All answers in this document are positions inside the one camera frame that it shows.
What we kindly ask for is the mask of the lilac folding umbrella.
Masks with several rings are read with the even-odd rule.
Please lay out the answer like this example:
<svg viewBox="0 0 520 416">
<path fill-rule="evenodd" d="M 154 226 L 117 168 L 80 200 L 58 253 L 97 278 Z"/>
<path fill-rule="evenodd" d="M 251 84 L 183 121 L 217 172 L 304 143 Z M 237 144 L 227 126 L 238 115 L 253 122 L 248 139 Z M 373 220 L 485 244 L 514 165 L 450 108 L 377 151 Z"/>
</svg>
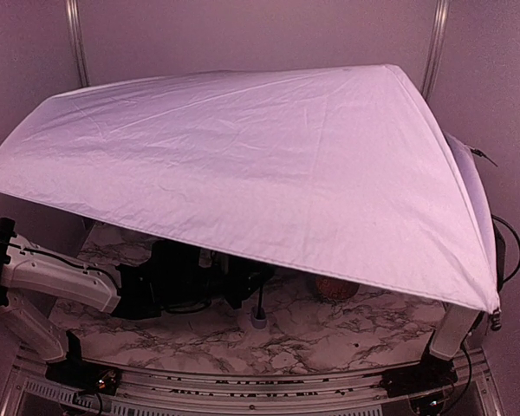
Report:
<svg viewBox="0 0 520 416">
<path fill-rule="evenodd" d="M 493 313 L 470 150 L 395 65 L 120 81 L 44 100 L 0 193 L 157 237 Z"/>
</svg>

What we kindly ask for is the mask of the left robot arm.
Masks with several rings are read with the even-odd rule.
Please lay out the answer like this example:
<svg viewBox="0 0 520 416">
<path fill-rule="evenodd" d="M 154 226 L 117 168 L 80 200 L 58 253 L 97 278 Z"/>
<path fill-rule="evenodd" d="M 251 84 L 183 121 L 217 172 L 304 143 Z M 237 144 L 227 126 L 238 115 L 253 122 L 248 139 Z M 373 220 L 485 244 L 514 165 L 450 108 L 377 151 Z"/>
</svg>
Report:
<svg viewBox="0 0 520 416">
<path fill-rule="evenodd" d="M 95 265 L 31 243 L 0 218 L 0 321 L 46 363 L 46 378 L 90 393 L 115 393 L 121 370 L 85 361 L 79 338 L 59 329 L 23 296 L 28 289 L 138 321 L 208 308 L 233 309 L 274 276 L 272 265 L 172 240 L 153 243 L 142 264 Z"/>
</svg>

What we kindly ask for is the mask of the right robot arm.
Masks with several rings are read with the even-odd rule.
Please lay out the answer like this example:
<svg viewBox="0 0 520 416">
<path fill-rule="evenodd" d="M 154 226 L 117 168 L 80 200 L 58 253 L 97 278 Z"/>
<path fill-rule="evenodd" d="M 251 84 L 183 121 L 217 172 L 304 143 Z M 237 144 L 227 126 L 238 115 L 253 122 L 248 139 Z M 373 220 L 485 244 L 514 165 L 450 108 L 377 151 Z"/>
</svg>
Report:
<svg viewBox="0 0 520 416">
<path fill-rule="evenodd" d="M 515 228 L 505 219 L 494 214 L 491 215 L 491 218 L 497 249 L 497 292 L 500 293 L 504 285 L 520 270 L 520 237 Z M 505 271 L 507 244 L 498 224 L 510 232 L 517 245 L 517 263 L 509 273 Z M 464 341 L 469 333 L 477 328 L 483 319 L 484 312 L 466 309 L 458 305 L 446 308 L 445 315 L 432 334 L 419 362 L 424 375 L 427 375 L 430 381 L 438 386 L 443 386 L 458 380 L 453 365 L 454 356 L 464 346 Z"/>
</svg>

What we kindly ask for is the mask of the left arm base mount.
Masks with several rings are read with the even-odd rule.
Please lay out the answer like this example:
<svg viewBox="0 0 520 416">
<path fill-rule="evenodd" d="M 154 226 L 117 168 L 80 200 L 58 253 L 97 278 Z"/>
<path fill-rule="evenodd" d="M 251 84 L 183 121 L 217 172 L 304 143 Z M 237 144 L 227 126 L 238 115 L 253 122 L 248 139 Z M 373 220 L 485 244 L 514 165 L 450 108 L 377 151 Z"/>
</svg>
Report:
<svg viewBox="0 0 520 416">
<path fill-rule="evenodd" d="M 65 386 L 77 388 L 86 393 L 115 395 L 122 372 L 117 367 L 102 366 L 83 362 L 74 364 L 67 361 L 48 364 L 45 377 Z"/>
</svg>

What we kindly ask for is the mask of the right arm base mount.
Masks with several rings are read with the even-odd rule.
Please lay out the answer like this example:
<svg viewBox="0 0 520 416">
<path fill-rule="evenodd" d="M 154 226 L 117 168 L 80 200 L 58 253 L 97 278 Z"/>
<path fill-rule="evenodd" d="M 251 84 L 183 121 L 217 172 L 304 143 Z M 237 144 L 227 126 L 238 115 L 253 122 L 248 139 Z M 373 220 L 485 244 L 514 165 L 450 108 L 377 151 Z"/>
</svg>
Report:
<svg viewBox="0 0 520 416">
<path fill-rule="evenodd" d="M 379 387 L 388 398 L 422 393 L 455 384 L 457 373 L 451 363 L 430 366 L 422 363 L 386 370 L 381 375 Z"/>
</svg>
▬▬▬▬▬▬
**Work to complete**
Please report every line among the entries that includes "What".

**Written reply**
What we kindly ask for is the mask of the lilac folding umbrella.
What we kindly ask for is the mask of the left robot arm.
What we kindly ask for is the mask of the right robot arm.
What we kindly ask for is the mask of the left arm base mount.
What we kindly ask for is the mask of the right arm base mount.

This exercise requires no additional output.